Relationship to orientation selectivity
This study also brings a new perspective on the intracortical mechanisms of orientation selectivity, and helps explain why V1 neurons are less orientation-selective in their early time lags (Ringach et al., 1997; Shapley et al., 2003). Due to the absence of direct inhibition from the LGN to V1 (Ferster & Lindström 1983, Martin & Whitteridge 1984; Montero, 1986), the lagged onset of orientation selectivity was previously attributed to the delay imposed by the necessity of intracortical inhibitory interneurons (Ringach et al., 1997; Shapley et al., 2003). We do find inhibition strength to be positively correlated with orientation selectivity (Figure 7D; see Li, Yang, Liang, Xia & Zhou, 2008). However, we also find neurons with higher orientation selectivity to have more balanced light/dark responses (Figure 7B).
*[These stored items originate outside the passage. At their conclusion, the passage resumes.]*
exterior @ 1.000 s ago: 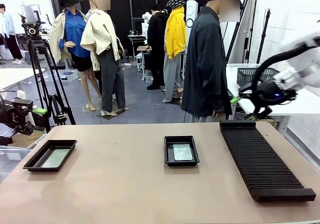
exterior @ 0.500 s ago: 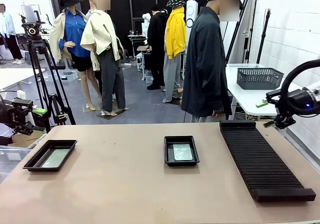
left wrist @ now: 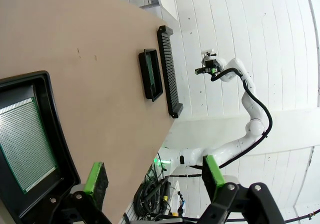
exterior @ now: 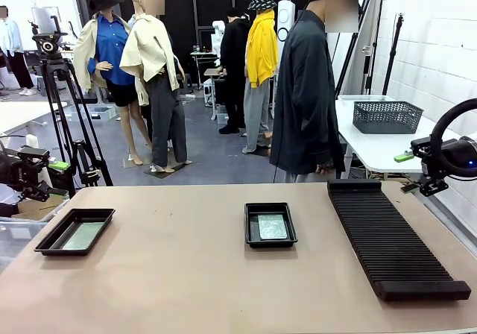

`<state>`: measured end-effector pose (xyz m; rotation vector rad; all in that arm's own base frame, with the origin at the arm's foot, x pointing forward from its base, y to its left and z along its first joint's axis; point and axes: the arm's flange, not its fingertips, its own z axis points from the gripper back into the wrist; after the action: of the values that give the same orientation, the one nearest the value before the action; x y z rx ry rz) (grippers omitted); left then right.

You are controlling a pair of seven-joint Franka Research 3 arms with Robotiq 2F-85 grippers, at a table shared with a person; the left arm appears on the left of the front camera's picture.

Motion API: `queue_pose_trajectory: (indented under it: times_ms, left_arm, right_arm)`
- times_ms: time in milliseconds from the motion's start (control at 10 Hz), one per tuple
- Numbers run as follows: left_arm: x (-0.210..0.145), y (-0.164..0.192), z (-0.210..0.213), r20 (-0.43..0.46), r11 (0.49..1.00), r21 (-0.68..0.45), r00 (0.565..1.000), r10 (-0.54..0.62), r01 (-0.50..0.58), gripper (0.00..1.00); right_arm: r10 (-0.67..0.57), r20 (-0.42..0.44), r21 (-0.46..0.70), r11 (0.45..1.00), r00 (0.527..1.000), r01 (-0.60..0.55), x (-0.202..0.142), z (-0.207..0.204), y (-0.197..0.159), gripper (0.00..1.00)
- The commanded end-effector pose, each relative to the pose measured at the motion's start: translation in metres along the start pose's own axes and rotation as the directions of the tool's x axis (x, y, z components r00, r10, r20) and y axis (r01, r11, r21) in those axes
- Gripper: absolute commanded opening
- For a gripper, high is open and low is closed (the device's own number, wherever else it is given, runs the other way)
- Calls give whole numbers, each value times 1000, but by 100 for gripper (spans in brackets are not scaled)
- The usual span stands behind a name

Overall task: Inspect and transfer BCBs to ESD trays.
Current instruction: Pick up the ESD tray and place it on the left side of the table.

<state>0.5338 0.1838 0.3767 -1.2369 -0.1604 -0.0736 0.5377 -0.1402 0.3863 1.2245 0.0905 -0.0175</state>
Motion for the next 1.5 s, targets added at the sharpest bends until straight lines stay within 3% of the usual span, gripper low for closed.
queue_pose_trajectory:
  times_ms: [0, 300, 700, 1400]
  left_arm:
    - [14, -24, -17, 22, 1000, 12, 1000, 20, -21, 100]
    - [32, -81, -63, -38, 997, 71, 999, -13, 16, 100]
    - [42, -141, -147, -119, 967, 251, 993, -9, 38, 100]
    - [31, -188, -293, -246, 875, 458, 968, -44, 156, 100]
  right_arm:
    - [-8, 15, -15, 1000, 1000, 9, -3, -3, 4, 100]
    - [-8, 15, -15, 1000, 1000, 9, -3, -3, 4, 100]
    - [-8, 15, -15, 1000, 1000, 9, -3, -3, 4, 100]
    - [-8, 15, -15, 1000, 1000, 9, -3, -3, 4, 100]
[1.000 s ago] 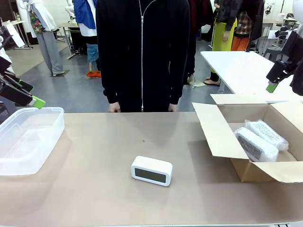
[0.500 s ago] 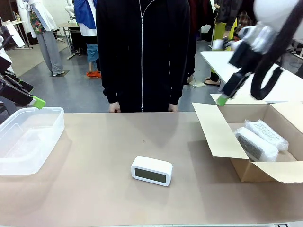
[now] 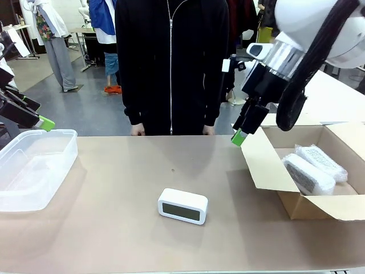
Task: Separate and place wrapped and unwrapped clocks.
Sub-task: Pick up the Digital clock indicated by the person.
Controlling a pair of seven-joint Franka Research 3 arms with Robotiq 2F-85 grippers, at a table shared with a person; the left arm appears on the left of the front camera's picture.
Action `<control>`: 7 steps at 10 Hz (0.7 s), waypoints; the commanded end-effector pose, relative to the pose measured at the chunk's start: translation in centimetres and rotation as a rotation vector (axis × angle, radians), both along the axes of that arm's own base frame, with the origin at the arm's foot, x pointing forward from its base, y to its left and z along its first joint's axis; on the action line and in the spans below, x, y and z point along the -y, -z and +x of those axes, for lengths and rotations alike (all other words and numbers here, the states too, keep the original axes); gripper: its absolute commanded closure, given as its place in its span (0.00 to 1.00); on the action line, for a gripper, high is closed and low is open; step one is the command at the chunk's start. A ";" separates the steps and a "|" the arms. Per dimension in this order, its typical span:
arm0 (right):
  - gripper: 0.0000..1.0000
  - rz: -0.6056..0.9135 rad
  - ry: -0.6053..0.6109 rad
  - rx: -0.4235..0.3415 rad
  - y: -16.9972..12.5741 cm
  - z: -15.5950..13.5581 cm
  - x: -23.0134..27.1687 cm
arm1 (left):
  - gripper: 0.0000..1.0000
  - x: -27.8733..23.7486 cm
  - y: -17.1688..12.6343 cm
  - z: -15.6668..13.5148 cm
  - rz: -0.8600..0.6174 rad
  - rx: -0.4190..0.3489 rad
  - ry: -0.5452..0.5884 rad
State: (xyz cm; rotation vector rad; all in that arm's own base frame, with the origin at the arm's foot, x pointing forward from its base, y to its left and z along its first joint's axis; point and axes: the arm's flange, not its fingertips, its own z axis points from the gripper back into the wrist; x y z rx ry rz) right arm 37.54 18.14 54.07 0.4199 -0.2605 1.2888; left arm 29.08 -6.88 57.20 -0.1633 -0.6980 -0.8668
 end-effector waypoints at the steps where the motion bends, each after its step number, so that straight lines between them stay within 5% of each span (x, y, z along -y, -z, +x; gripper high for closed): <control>1: 0.00 0.050 -0.073 0.046 -1.7 -2.8 1.5 | 0.00 -0.1 0.1 0.0 -0.005 -0.001 0.006; 7: 0.00 0.184 -0.037 0.189 -2.9 -3.9 2.3 | 0.00 -0.1 0.1 0.0 -0.005 -0.001 0.006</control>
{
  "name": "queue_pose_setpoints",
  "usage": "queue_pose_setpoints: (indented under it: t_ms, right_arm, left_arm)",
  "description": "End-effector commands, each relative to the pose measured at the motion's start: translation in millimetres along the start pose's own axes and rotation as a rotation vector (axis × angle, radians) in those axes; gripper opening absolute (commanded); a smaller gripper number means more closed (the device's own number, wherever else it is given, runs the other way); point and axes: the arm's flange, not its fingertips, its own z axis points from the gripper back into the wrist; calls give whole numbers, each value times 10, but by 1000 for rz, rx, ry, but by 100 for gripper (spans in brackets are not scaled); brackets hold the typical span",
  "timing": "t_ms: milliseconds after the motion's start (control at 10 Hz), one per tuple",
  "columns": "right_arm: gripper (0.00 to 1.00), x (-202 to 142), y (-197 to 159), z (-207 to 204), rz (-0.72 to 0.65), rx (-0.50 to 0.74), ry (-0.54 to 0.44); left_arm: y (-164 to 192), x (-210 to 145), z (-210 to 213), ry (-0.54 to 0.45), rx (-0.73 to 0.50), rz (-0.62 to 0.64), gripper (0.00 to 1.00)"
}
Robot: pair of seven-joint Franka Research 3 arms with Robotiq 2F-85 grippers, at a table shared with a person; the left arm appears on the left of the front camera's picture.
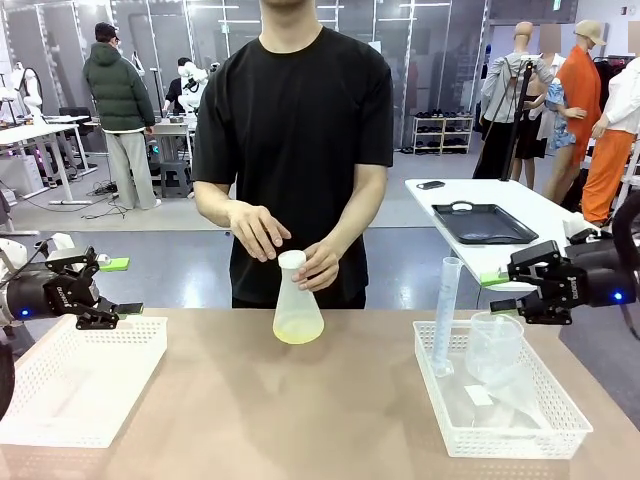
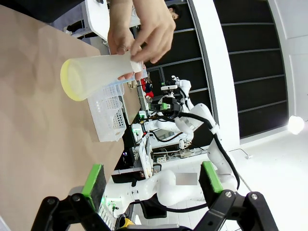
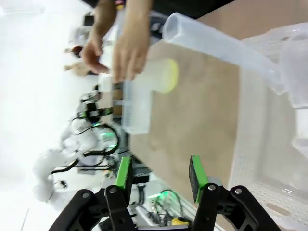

Consistent with these results, responses from 0 to 26.7 ms, which are lower in orientation selectivity (Figure 7A), are also biased towards dark stimuli (Figure 4A) and have stronger excitation than inhibition (Figure 7C). In contrast to the first two latencies, the 26.7-40 ms latency has high orientation selectivity (Figure 7A) and relatively balanced responses between light and dark stimuli (Figure 4A, 4D). Because both dark-dominance and stronger inhibition at the 13.3-26.7 latency are due to slower inhibition to dark stimuli (Figure 4C), the reason why neurons are less orientation selective at the 13.3-26.7 than at the 26.7-40 ms latency could possibly be due to this slower inhibition to dark stimuli.
Conclusion
In conclusion, we use a novel machine learning approach to bring new insights to the phenomenon of stronger dark responses in visual cortex neurons. We find the dark-dominance effect to only occur in the early latencies, and to be due to slower inhibition to dark stimuli. We also show how weaker average inhibition to dark stimuli is related to weaker orientation selectivity in the early latencies. The questions of how and why primary visual cortex neurons receive slower inhibition to dark than to light stimuli, and whether these findings vary across laminae, could be fruitful subjects of future investigation.
Acknowledgements
We wish to thank Guangxing Li for contributions to software and technical support in experiments, and Philippe Nguyen and Amol Gharat for their important contributions to data collection and spike-sorting. Funded by Canadian Institutes of Health Research (CIHR) grant MOP-119498 to C.B.
Footnotes
Conflict of interest: The authors declare no competing financial interests
More details added or clarified; new explanatory Figure.